The atelier provides classical training in traditional drawing and painting techniques, using pencil, pen, charcoal and dust for drawing, and oil, watercolor and gouache for painting.

Instruction philosophy at the atelier is based in a clear, problem-solving approach- there is a right and a wrong way to do things, but only so far as some techniques are better solutions to problems, and others are not. Students may test themselves against a series of kata or training forms meant to practice mastery of one specific skill. There is no point in learning didactic rules for the sake of rules, but there very much is a better or worse approach to solve various problems. Criticism is direct and pointed, but should never be abusive or discouraging. A good teacher has no need to “prove” themselves to be more skilled than their students– they simply are or are not. 

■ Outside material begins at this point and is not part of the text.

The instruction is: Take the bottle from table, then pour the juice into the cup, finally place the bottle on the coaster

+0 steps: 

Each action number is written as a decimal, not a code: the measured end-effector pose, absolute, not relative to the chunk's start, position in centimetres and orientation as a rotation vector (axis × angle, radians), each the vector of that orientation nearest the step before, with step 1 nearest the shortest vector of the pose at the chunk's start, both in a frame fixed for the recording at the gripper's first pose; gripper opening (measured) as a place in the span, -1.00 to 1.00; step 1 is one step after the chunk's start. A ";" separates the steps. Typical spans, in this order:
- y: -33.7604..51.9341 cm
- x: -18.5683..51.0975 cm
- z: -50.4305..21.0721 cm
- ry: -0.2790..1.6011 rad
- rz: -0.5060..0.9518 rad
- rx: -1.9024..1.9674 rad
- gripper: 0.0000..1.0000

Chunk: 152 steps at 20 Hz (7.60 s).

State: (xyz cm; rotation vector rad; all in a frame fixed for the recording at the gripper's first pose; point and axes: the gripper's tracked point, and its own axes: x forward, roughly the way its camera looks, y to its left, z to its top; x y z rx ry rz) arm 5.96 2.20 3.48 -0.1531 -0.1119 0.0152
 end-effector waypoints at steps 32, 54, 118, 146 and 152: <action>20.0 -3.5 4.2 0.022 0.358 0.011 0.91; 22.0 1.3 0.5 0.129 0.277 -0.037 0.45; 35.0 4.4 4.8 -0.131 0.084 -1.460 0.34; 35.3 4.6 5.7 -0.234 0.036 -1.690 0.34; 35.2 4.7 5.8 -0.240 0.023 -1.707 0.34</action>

There is an enormous amount of very bad art instruction in the world, either taught by insecure, emotionally abusive masters, or by well-meaning and encouraging teachers who don’t actually provide the skill-level, feedback, or discipline that students require to improve. We strive in all of our class groups to be both masterful, but also supportive, and focused on the student’s individual struggles and needs. Students will improve their abilities. If they do the work, they will improve those abilities very quickly.

Drawing or painting at a high level requires an artist to master a series of “lenses”– familiar drawing concepts like perspective or proportion, but also less familiar ideas like color saturation vs desaturation, or sculptural form theory. Making images at a high level, or drawing realistically out of one’s head with no reference at all, requires the artist to use 20 or 30 of these “lenses” simultaneously. 

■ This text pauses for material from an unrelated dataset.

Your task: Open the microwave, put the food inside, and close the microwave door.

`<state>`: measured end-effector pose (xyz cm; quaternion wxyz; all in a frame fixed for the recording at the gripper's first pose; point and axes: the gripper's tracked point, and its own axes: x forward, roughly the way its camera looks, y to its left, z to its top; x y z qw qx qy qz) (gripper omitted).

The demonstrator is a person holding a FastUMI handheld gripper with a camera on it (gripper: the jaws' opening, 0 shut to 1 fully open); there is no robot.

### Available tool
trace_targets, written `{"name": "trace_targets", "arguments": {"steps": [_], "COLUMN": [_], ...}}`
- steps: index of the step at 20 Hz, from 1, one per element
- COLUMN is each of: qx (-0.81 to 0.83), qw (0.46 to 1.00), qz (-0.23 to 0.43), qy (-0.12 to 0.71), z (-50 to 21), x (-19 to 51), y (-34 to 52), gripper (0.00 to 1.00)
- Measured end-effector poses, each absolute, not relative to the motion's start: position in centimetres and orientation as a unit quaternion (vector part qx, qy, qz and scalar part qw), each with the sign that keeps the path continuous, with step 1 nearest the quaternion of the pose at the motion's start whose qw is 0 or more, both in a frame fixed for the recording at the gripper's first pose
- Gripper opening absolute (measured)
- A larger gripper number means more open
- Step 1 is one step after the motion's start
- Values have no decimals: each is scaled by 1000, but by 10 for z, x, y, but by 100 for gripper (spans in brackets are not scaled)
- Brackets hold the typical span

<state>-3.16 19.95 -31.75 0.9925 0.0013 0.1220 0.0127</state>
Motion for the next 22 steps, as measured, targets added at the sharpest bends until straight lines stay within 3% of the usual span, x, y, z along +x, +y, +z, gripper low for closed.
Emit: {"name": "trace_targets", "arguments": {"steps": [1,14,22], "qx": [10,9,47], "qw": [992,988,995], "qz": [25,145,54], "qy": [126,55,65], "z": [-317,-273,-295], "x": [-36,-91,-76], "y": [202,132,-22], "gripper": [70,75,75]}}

The only way to acquire these skills is one at a time, but with good mentorship and practice, anyone can learn to draw or paint at a very high level.

The Drawing and Painting program cycles throughout the year, moving from skill to skill, and continues indefinitely, or as long as the student wishes to pursue. 

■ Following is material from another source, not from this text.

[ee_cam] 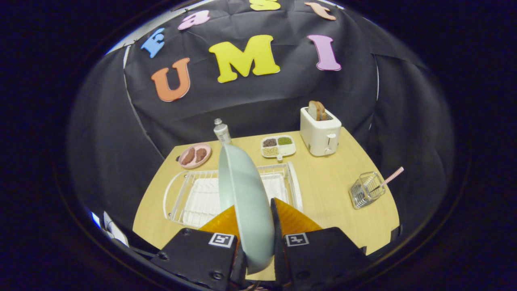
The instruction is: Take the plate from the dish rack, then take the spoon from the basket and place it into the plate.
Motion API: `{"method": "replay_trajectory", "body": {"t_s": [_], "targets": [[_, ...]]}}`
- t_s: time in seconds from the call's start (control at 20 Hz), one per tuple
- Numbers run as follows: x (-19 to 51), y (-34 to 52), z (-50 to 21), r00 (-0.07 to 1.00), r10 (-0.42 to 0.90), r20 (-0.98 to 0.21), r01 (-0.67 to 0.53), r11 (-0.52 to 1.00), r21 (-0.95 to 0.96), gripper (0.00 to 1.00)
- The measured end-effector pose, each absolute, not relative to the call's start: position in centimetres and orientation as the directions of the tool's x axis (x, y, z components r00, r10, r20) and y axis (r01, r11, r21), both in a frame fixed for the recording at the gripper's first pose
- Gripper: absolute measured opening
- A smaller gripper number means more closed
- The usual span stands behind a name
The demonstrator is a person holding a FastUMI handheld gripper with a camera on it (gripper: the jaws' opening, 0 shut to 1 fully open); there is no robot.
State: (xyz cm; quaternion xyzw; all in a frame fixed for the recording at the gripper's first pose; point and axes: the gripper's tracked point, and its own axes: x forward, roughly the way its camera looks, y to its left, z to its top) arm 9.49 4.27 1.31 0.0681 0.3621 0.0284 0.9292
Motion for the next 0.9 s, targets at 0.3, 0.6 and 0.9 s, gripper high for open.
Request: {"method": "replay_trajectory", "body": {"t_s": [0.3,0.6,0.9], "targets": [[2.4,5.1,-7.4,0.659,0.263,-0.705,-0.044,0.949,0.313,0.33],[0.4,6.0,-16.0,0.548,0.374,-0.748,0.066,0.872,0.484,0.33],[1.3,6.8,-20.8,0.501,0.458,-0.734,0.189,0.770,0.610,0.33]]}}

As with all classical training, the primary focus for skill development is on the human portrait and figure, but other subjects like animals and landscape may also be explored if students have an interest. 

Any apprentice candidate should have a basic idea of how to draw and be accustomed to drawing regularly. Usually a beginning art class is sufficient preparation. Beyond that however, students of all levels, from late beginners to advanced professionals can find valuable additions to their skill set.

Drawing and Painting sessions are also available online.